密林/鳥飼否宇
2003年発表 角川文庫 と11-1(角川書店)
扉でエドガー・アラン・ポーの『黄金虫』が引用されているのが心憎いところです。ご存知のとおり、『黄金虫』は暗号ミステリの元祖ともいえる作品で、暗号解読をテーマとした本書にふさわしいのはもちろんですが、本書の暗号が示す宝がヤンバルテナガコガネだったという、いわばダブルミーニングの仕掛けが見事だと思います。舞台が沖縄で昆虫採集とくれば、ヤンバルテナガコガネに思い至ってもおかしくないところですが、さすがに暗号を書いたトムが昆虫採集家だとまでは見抜けませんでした。

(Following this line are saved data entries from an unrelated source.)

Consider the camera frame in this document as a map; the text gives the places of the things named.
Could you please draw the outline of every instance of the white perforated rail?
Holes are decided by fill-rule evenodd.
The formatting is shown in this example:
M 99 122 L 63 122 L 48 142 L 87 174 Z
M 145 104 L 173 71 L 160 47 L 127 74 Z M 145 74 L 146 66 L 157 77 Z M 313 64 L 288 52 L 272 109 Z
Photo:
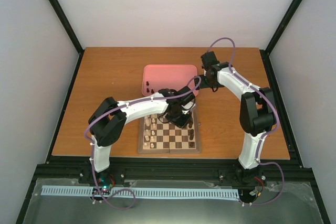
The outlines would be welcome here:
M 122 188 L 113 188 L 106 196 Z M 224 199 L 238 200 L 237 189 L 176 189 L 176 188 L 130 188 L 138 199 Z M 41 195 L 92 196 L 94 187 L 87 186 L 42 186 Z M 128 191 L 115 195 L 117 198 L 132 198 Z

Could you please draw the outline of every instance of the chessboard frame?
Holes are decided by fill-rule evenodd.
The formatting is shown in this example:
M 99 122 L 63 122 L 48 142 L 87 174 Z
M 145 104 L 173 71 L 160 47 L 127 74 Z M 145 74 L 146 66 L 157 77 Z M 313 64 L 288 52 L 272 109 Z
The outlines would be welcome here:
M 193 122 L 195 130 L 195 149 L 155 149 L 154 150 L 144 150 L 142 148 L 143 144 L 143 134 L 144 132 L 144 118 L 140 118 L 140 130 L 139 130 L 139 140 L 138 140 L 138 153 L 139 154 L 170 154 L 170 153 L 200 153 L 202 151 L 202 141 L 200 135 L 200 125 L 198 121 L 198 109 L 197 109 L 197 99 L 195 99 L 195 108 L 193 110 Z

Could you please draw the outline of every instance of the robotic arm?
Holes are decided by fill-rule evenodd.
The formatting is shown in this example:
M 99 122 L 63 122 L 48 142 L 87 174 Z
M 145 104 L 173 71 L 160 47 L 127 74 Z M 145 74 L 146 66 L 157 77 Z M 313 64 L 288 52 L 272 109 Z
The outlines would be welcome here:
M 227 87 L 240 100 L 239 121 L 245 132 L 245 137 L 238 160 L 243 169 L 253 169 L 258 166 L 256 157 L 260 158 L 265 140 L 265 138 L 261 139 L 261 136 L 272 129 L 276 119 L 266 101 L 251 87 L 259 90 L 274 104 L 272 91 L 269 88 L 260 88 L 248 82 L 236 73 L 233 67 L 230 68 L 229 63 L 220 63 L 212 51 L 202 55 L 201 60 L 204 75 L 195 79 L 195 85 L 198 85 L 200 81 L 200 89 L 211 88 L 214 92 L 220 87 Z M 241 80 L 249 83 L 249 86 L 246 86 Z M 110 114 L 113 115 L 112 119 L 107 115 L 90 129 L 95 145 L 93 153 L 95 170 L 101 172 L 109 167 L 112 144 L 120 137 L 124 125 L 135 119 L 146 115 L 165 113 L 169 122 L 181 128 L 185 127 L 189 123 L 191 112 L 195 107 L 193 102 L 195 96 L 188 91 L 191 90 L 188 86 L 185 86 L 179 91 L 161 89 L 149 97 L 132 101 L 117 102 L 112 97 L 106 98 L 89 119 L 89 123 L 113 108 L 119 109 Z

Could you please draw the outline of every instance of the white panel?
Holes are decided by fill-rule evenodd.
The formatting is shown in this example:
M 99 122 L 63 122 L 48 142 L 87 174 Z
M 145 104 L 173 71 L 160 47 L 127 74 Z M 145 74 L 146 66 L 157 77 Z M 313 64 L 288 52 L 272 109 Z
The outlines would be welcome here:
M 207 47 L 228 36 L 265 48 L 292 0 L 59 1 L 85 47 Z
M 271 60 L 304 165 L 336 223 L 336 0 L 303 0 Z
M 78 55 L 47 0 L 1 0 L 0 27 L 0 223 L 15 223 Z

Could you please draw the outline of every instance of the black metal frame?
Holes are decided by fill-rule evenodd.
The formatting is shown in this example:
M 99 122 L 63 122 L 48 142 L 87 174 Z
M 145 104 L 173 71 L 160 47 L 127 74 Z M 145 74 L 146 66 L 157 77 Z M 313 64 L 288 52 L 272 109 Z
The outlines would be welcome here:
M 68 89 L 66 100 L 64 102 L 54 137 L 47 156 L 45 164 L 37 165 L 36 171 L 32 178 L 25 201 L 17 219 L 17 223 L 22 223 L 27 211 L 32 192 L 38 178 L 77 178 L 80 183 L 93 184 L 90 163 L 87 157 L 65 157 L 52 156 L 56 137 L 61 126 L 65 109 L 67 107 L 72 87 L 79 70 L 84 50 L 80 45 L 65 13 L 63 12 L 57 0 L 49 0 L 54 8 L 57 16 L 63 24 L 70 40 L 76 48 L 79 58 L 72 76 L 72 80 Z M 317 201 L 322 219 L 324 223 L 330 223 L 328 214 L 325 210 L 323 200 L 321 198 L 319 188 L 317 186 L 313 171 L 311 168 L 303 168 L 302 160 L 298 151 L 298 147 L 289 123 L 287 112 L 281 93 L 278 87 L 276 77 L 269 59 L 269 55 L 274 49 L 276 43 L 284 32 L 289 21 L 293 17 L 295 11 L 299 7 L 302 0 L 293 0 L 286 11 L 282 21 L 275 31 L 271 41 L 265 50 L 260 50 L 260 55 L 264 63 L 266 75 L 271 89 L 274 93 L 275 104 L 279 113 L 280 123 L 283 134 L 287 143 L 290 154 L 290 160 L 278 161 L 281 165 L 287 182 L 309 182 Z M 235 168 L 236 161 L 234 159 L 141 159 L 141 158 L 110 158 L 111 166 L 109 169 L 113 172 L 117 184 L 124 184 L 125 179 L 159 179 L 159 180 L 201 180 L 222 186 L 232 186 L 237 189 L 246 189 L 249 186 L 242 186 L 234 180 L 226 177 L 226 174 L 232 173 Z M 281 176 L 276 167 L 262 167 L 261 172 L 266 176 L 268 181 L 279 181 Z

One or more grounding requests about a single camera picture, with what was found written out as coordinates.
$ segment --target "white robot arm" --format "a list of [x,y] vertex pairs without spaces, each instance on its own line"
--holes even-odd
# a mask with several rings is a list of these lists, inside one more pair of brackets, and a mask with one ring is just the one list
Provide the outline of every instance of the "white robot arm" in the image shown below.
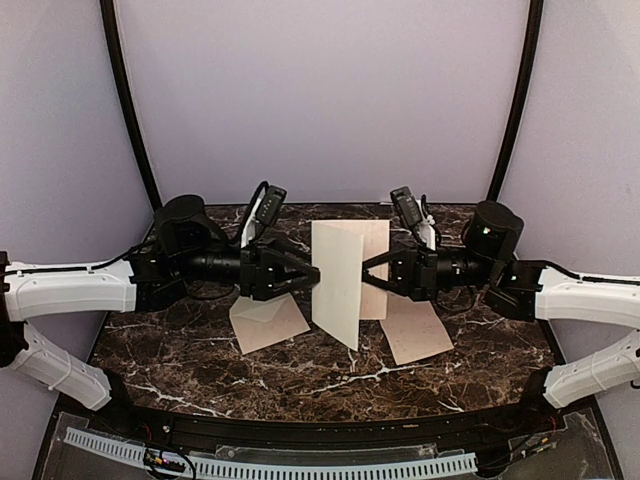
[[123,430],[135,427],[128,424],[130,400],[117,374],[71,356],[27,320],[56,313],[162,310],[187,296],[193,280],[237,284],[241,295],[256,300],[313,285],[320,274],[307,253],[282,242],[258,241],[275,223],[285,196],[284,190],[261,183],[231,239],[206,216],[202,198],[184,195],[156,211],[154,241],[107,262],[9,263],[0,252],[0,367],[113,417]]
[[[21,349],[9,368],[78,400],[90,410],[99,410],[111,400],[111,385],[105,373],[71,356],[40,334],[27,319],[54,313],[116,311],[136,308],[133,269],[125,260],[108,267],[92,265],[11,264],[16,274],[6,276],[4,294],[9,322],[25,322]],[[22,273],[68,269],[51,273]]]
[[545,268],[536,293],[535,316],[539,320],[575,319],[631,327],[629,335],[593,355],[547,374],[544,397],[555,408],[640,379],[640,277],[602,275],[605,281],[578,274],[570,278],[553,267]]

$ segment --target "white card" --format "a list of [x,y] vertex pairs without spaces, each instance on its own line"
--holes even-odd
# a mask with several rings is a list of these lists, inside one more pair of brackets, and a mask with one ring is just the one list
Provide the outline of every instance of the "white card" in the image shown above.
[[[316,223],[364,235],[363,261],[389,251],[389,220],[318,220]],[[387,280],[389,264],[378,265],[369,272]],[[363,282],[361,285],[360,319],[384,320],[387,318],[387,292],[368,283]]]
[[311,319],[352,350],[358,349],[364,235],[311,223],[311,263],[320,283],[311,293]]

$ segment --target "brown marble surface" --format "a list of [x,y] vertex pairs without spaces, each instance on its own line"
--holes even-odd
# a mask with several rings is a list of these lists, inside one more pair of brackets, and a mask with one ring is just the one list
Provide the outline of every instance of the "brown marble surface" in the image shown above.
[[[243,207],[209,207],[225,228],[237,228]],[[458,244],[469,206],[434,205],[443,244]],[[267,236],[308,249],[310,221],[394,218],[387,205],[287,205]],[[392,245],[412,245],[392,222]],[[228,287],[206,285],[199,294]],[[310,318],[310,291],[295,295]],[[146,314],[111,314],[92,363],[119,372],[135,403],[199,415],[275,421],[367,421],[471,411],[516,402],[529,374],[553,359],[535,323],[500,318],[479,304],[453,314],[436,311],[454,350],[396,366],[377,321],[363,321],[360,350],[315,325],[283,343],[241,355],[228,310],[237,291],[215,301],[182,300]],[[442,296],[460,308],[466,291]]]

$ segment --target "black cylindrical joint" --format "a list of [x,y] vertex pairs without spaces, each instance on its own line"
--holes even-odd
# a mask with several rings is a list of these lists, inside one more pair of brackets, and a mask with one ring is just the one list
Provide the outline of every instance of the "black cylindrical joint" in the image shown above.
[[438,247],[438,290],[478,286],[489,282],[492,262],[475,257],[464,247]]
[[222,283],[240,281],[240,254],[208,252],[192,255],[184,262],[185,275],[196,280]]
[[476,205],[473,218],[462,234],[462,243],[479,257],[508,261],[523,228],[522,219],[509,208],[487,200]]

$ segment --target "black cable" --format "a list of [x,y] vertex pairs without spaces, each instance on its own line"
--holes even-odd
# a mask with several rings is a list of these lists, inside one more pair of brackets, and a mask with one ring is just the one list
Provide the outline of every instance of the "black cable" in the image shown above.
[[[422,210],[422,216],[424,218],[428,218],[429,216],[431,216],[433,218],[433,215],[429,212],[429,204],[427,202],[427,195],[424,194],[424,193],[420,197],[420,209]],[[442,243],[442,233],[440,233],[440,229],[435,224],[431,225],[431,228],[433,228],[433,230],[436,232],[436,247],[439,247],[440,244]]]
[[[553,424],[553,431],[551,432],[550,435],[547,436],[543,436],[543,438],[541,438],[538,442],[536,442],[534,445],[531,445],[529,447],[526,447],[525,449],[522,449],[522,447],[524,445],[526,445],[534,436],[536,436],[538,434],[538,432],[536,432],[536,430],[538,430],[538,428],[536,428],[534,430],[534,432],[532,434],[530,434],[527,438],[525,438],[523,441],[521,441],[518,445],[516,445],[514,448],[512,448],[508,453],[506,453],[505,455],[502,455],[501,457],[493,460],[492,462],[489,462],[485,465],[482,466],[478,466],[479,469],[484,469],[484,470],[498,470],[498,469],[503,469],[503,468],[507,468],[510,465],[513,465],[516,462],[519,462],[520,460],[523,460],[525,458],[529,458],[531,455],[529,455],[531,452],[535,451],[536,449],[542,447],[545,444],[549,444],[551,438],[553,438],[553,436],[557,433],[557,421],[556,419],[551,416],[550,417],[551,423]],[[509,458],[511,455],[513,455],[514,453],[518,452],[518,455],[513,458],[510,459],[504,463],[500,463],[502,460],[505,460],[506,458]]]
[[549,260],[533,260],[533,261],[527,261],[527,263],[531,263],[531,264],[540,264],[543,265],[545,267],[551,267],[557,271],[559,271],[560,273],[562,273],[563,275],[572,278],[574,280],[579,280],[581,282],[588,282],[588,283],[610,283],[612,285],[634,285],[634,286],[640,286],[640,280],[624,280],[621,278],[604,278],[604,277],[596,277],[596,276],[591,276],[591,275],[580,275],[578,273],[572,272],[570,270],[567,270],[566,268],[558,265],[557,263],[551,262]]
[[478,423],[473,428],[474,429],[488,428],[498,433],[516,433],[524,426],[525,423],[526,423],[526,419],[523,420],[519,425],[516,425],[515,427],[512,427],[512,428],[501,428],[501,427],[496,427],[495,425],[490,425],[488,423]]
[[440,295],[440,292],[442,290],[438,290],[436,292],[436,298],[434,299],[434,304],[443,309],[444,311],[454,314],[454,315],[460,315],[461,313],[466,313],[469,310],[471,310],[473,307],[475,307],[476,305],[476,295],[475,293],[473,293],[473,288],[471,286],[467,286],[467,293],[469,294],[469,305],[467,305],[466,307],[462,307],[460,309],[455,309],[455,308],[449,308],[443,304],[440,303],[440,301],[438,300],[438,296]]
[[[191,480],[197,480],[197,472],[196,472],[196,467],[193,464],[193,462],[191,461],[191,459],[186,456],[184,453],[178,451],[176,448],[173,447],[169,447],[168,445],[160,445],[159,443],[155,443],[152,442],[151,440],[140,440],[139,438],[135,438],[133,436],[130,435],[124,435],[122,432],[119,432],[118,430],[116,430],[115,428],[113,428],[111,425],[109,425],[103,418],[101,418],[99,415],[93,415],[93,419],[94,420],[98,420],[98,422],[100,422],[103,426],[105,426],[108,430],[110,430],[112,433],[114,433],[115,435],[119,436],[119,437],[123,437],[123,438],[127,438],[129,440],[134,440],[137,442],[142,442],[145,445],[145,448],[148,450],[149,446],[156,448],[158,451],[162,452],[164,450],[170,452],[170,453],[175,453],[176,455],[178,455],[180,458],[182,458],[186,464],[189,466],[189,468],[191,469]],[[140,424],[138,425],[138,430],[143,427],[143,425],[145,424]]]
[[251,215],[251,211],[253,210],[253,207],[255,207],[256,203],[258,203],[260,194],[263,191],[266,191],[267,188],[269,188],[269,182],[267,182],[266,180],[263,180],[262,182],[260,182],[260,185],[258,185],[258,188],[256,188],[256,191],[253,192],[253,196],[249,201],[249,205],[247,205],[247,209],[244,211],[244,214],[242,215],[242,220],[240,220],[240,226],[238,227],[238,231],[233,236],[233,238],[229,241],[231,245],[234,245],[240,241],[240,238],[242,237],[242,231],[244,230],[245,225],[249,221],[249,215]]
[[138,245],[134,245],[129,250],[124,253],[121,253],[117,257],[112,258],[111,260],[107,260],[106,262],[99,263],[97,265],[76,265],[73,267],[44,267],[44,268],[26,268],[24,270],[8,270],[0,274],[0,278],[8,277],[9,275],[17,275],[18,272],[22,274],[30,274],[30,273],[62,273],[62,272],[85,272],[88,270],[101,270],[103,268],[110,267],[114,263],[119,260],[122,260],[129,255],[136,253],[139,250],[142,250],[145,247],[148,247],[153,244],[153,241],[139,243]]
[[[158,451],[158,458],[164,460],[164,451],[165,451],[166,447],[162,447],[159,449]],[[182,455],[179,452],[170,452],[170,453],[176,453],[177,455],[179,455],[185,462],[187,462],[187,464],[189,465],[189,468],[191,469],[192,472],[192,478],[196,478],[196,470],[195,470],[195,466],[193,465],[193,463],[191,462],[191,460],[185,456]],[[146,455],[152,456],[151,451],[149,450],[149,448],[145,448],[145,456]],[[149,473],[149,471],[147,470],[147,474],[149,474],[150,476],[152,476],[153,478],[157,479],[157,480],[175,480],[176,478],[180,478],[182,477],[182,474],[185,472],[185,470],[187,469],[187,467],[185,466],[184,469],[181,472],[175,472],[174,474],[169,474],[169,473],[163,473],[158,471],[158,467],[156,466],[155,462],[149,462],[149,464],[145,464],[143,462],[143,465],[149,467],[151,469],[151,473]]]
[[517,452],[518,450],[520,450],[529,440],[531,440],[533,437],[535,437],[538,434],[538,432],[533,432],[532,434],[530,434],[529,436],[527,436],[524,440],[522,440],[520,443],[518,443],[518,445],[516,445],[515,447],[513,447],[511,450],[509,450],[507,453],[505,453],[504,455],[502,455],[501,457],[496,458],[495,460],[493,460],[492,462],[489,462],[485,465],[482,466],[478,466],[478,469],[485,469],[485,468],[490,468],[490,469],[496,469],[496,468],[500,468],[497,466],[493,466],[496,465],[497,463],[510,458],[511,455],[513,455],[515,452]]

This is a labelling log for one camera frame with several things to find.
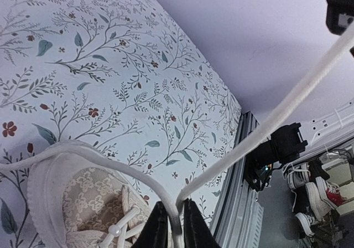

殺されたはずのトムが復活するという不可能状況は、かなり微妙です。いくら何でもこのトリックは見え見えでしょう。
ただ、一つ気になるのが視点の問題です。もちろん読者にはすべてが見えているわけですが、実際に“死んだはずのトムが生きて動き回っている”という状況に出くわしたのは、渡久地ただ一人(渡久地は、埋められた後のトムの死体を見ていません)。松崎の視点からは厳密には“トムの死体が(ひとりでに?)移動していた”という現象になるわけです(松崎はコールマン曹長を見ていません)。そして鳶山の場合は、トムの死体とコールマン曹長を同時に目にしているのですから、“トムの死体を移動した人物がトムと同じ顔だった”という状況になります。このように、一つのトリックで三通りの現象を演出するという趣向だったのか、とも思うのですが……。